[EXERCISE] Below are records; output exactly the lines from the one with "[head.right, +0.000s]" through their final line.

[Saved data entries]
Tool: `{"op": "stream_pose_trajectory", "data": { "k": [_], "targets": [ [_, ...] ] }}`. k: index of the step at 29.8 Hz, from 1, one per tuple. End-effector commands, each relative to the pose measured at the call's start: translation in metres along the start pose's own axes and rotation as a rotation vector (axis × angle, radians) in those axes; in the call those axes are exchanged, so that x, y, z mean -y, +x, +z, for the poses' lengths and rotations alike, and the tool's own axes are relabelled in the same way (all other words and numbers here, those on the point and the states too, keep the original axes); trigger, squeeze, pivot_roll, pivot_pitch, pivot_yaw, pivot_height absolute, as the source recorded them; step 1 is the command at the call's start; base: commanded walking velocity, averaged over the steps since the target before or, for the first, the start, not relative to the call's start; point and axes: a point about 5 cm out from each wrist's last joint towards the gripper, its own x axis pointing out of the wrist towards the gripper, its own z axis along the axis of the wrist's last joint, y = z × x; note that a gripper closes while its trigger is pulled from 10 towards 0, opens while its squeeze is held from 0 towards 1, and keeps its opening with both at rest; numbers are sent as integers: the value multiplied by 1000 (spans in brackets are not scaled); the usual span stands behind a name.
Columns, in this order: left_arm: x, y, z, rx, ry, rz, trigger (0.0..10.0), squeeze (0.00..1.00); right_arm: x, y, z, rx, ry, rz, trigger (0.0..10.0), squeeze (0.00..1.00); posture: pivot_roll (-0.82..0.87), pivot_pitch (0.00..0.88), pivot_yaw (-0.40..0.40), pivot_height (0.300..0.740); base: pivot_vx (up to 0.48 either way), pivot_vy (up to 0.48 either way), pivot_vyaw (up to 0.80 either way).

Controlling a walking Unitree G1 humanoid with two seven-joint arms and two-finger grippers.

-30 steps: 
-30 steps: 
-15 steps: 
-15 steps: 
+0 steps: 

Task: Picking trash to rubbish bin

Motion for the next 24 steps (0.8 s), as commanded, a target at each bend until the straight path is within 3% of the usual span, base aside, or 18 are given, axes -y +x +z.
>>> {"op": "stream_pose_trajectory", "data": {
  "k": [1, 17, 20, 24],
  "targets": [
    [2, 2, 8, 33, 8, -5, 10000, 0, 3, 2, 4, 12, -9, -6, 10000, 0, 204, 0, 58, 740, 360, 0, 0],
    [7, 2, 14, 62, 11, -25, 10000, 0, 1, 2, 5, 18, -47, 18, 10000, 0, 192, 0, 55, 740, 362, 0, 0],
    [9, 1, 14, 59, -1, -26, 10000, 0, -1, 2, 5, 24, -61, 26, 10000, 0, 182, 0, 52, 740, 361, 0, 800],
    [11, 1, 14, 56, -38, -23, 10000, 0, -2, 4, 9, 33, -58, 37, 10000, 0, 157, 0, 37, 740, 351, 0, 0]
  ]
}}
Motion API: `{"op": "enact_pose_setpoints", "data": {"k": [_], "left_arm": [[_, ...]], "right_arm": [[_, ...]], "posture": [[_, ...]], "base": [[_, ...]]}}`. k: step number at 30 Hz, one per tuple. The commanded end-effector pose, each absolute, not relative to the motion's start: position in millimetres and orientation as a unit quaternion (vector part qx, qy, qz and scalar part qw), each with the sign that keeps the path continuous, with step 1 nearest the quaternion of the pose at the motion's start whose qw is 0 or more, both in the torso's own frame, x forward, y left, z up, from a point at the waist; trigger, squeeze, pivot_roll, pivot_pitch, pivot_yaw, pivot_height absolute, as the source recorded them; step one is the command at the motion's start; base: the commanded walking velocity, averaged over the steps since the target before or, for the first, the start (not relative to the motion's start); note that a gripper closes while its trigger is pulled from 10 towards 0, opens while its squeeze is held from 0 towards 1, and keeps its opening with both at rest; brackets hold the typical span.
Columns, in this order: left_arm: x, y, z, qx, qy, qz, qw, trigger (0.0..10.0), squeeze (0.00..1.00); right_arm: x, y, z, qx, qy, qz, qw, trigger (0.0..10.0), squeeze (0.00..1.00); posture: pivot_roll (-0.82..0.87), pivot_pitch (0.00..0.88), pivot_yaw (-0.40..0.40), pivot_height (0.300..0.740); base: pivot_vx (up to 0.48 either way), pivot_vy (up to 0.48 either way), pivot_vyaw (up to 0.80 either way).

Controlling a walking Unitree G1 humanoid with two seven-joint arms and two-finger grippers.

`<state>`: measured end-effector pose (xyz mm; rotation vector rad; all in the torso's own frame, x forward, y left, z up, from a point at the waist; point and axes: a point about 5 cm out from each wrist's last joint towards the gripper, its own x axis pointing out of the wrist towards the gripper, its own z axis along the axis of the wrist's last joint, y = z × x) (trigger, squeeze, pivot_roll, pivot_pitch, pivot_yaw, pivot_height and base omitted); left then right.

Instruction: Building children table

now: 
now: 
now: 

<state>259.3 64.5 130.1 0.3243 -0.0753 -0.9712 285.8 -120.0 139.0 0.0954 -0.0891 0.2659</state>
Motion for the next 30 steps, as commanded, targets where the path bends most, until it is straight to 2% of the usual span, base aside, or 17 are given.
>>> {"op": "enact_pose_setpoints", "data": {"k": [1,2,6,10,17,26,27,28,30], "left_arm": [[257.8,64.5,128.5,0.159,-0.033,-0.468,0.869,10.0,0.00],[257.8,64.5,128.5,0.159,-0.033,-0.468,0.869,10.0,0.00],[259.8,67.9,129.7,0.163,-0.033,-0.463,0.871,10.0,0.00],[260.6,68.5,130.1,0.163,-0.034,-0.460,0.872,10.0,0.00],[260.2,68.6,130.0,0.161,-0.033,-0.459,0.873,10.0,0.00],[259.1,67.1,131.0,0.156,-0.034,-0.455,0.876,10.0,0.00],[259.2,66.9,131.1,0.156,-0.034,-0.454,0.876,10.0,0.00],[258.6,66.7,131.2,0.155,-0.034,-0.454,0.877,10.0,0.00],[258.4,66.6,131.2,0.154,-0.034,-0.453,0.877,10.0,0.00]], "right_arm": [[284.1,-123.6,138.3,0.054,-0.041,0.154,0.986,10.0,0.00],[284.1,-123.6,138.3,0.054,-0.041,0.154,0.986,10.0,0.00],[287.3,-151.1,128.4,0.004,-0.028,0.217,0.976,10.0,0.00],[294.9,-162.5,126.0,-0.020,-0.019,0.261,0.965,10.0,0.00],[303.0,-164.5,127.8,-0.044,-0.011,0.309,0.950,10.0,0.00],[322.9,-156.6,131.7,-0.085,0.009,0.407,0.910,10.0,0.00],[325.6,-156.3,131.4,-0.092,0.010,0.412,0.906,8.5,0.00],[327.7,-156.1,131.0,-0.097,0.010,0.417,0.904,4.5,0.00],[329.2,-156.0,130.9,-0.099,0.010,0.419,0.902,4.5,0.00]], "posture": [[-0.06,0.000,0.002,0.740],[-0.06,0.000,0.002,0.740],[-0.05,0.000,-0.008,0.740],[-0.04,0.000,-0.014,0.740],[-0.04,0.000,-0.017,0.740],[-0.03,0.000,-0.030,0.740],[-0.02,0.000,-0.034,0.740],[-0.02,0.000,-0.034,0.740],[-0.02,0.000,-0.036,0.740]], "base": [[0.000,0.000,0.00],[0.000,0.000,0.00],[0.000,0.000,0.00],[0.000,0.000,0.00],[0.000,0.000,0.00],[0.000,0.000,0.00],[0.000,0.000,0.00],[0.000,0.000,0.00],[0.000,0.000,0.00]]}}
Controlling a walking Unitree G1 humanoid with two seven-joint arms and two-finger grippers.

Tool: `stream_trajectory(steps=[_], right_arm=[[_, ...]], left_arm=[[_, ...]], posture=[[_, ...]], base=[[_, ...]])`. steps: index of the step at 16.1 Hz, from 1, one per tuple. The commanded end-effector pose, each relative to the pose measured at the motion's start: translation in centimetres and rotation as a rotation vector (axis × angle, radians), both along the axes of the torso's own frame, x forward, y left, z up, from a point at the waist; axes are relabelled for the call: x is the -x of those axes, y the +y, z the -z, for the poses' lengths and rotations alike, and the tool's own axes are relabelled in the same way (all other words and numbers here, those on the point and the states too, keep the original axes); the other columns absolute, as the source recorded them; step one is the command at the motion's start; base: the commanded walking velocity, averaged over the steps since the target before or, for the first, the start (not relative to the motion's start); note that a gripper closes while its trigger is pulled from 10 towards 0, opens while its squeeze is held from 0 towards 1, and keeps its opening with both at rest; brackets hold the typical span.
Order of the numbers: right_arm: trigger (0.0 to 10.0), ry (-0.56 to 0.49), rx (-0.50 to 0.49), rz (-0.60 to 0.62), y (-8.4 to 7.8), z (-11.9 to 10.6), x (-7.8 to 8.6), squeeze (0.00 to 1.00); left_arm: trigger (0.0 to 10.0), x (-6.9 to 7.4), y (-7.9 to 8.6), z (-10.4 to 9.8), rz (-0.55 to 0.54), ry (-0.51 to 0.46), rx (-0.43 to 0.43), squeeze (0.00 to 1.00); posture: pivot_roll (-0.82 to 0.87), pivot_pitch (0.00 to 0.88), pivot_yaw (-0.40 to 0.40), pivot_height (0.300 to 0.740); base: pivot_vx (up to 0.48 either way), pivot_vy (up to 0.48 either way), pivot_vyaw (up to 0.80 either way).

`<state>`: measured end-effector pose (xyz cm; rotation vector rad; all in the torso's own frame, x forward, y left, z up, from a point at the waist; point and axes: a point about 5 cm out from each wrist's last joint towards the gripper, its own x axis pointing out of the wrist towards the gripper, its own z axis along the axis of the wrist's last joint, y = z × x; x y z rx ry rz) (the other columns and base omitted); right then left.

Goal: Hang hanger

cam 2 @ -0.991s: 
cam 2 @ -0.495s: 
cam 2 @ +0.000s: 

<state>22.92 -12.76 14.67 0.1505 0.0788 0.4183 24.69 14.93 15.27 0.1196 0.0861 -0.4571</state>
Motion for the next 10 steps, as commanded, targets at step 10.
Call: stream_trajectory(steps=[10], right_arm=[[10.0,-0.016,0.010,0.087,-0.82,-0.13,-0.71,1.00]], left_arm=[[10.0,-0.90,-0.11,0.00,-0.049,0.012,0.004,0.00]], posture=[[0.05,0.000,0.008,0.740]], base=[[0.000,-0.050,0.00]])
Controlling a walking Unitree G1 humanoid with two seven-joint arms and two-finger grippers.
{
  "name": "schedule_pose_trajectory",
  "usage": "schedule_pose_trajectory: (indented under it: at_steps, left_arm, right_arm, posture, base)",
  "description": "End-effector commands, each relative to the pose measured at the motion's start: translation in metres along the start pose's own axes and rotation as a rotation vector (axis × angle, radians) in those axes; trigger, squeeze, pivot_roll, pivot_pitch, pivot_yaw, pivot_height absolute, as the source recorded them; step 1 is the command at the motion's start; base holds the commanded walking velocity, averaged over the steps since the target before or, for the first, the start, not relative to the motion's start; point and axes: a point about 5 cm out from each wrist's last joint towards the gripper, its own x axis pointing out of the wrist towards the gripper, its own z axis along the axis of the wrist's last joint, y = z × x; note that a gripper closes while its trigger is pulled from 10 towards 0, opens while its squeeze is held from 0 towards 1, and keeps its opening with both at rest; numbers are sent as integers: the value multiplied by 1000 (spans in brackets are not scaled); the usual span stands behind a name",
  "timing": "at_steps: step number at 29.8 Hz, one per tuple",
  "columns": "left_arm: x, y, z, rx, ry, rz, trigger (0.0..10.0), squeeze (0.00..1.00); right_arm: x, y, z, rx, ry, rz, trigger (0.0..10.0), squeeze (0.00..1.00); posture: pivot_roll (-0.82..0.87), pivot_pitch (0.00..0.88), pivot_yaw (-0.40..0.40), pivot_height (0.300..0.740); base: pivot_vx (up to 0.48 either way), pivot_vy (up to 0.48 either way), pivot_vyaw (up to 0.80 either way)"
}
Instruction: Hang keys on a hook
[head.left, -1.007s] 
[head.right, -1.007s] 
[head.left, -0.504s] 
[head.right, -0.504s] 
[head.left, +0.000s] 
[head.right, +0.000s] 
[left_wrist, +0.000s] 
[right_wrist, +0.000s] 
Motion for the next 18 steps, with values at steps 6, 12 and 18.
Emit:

[SOLUTION TO THIS PROBLEM]
[head.right, +0.000s] 
[left_wrist, +0.000s] 
[right_wrist, +0.000s] 
Motion for the next 18 steps, with values at steps 6, 12 and 18.
Emit:

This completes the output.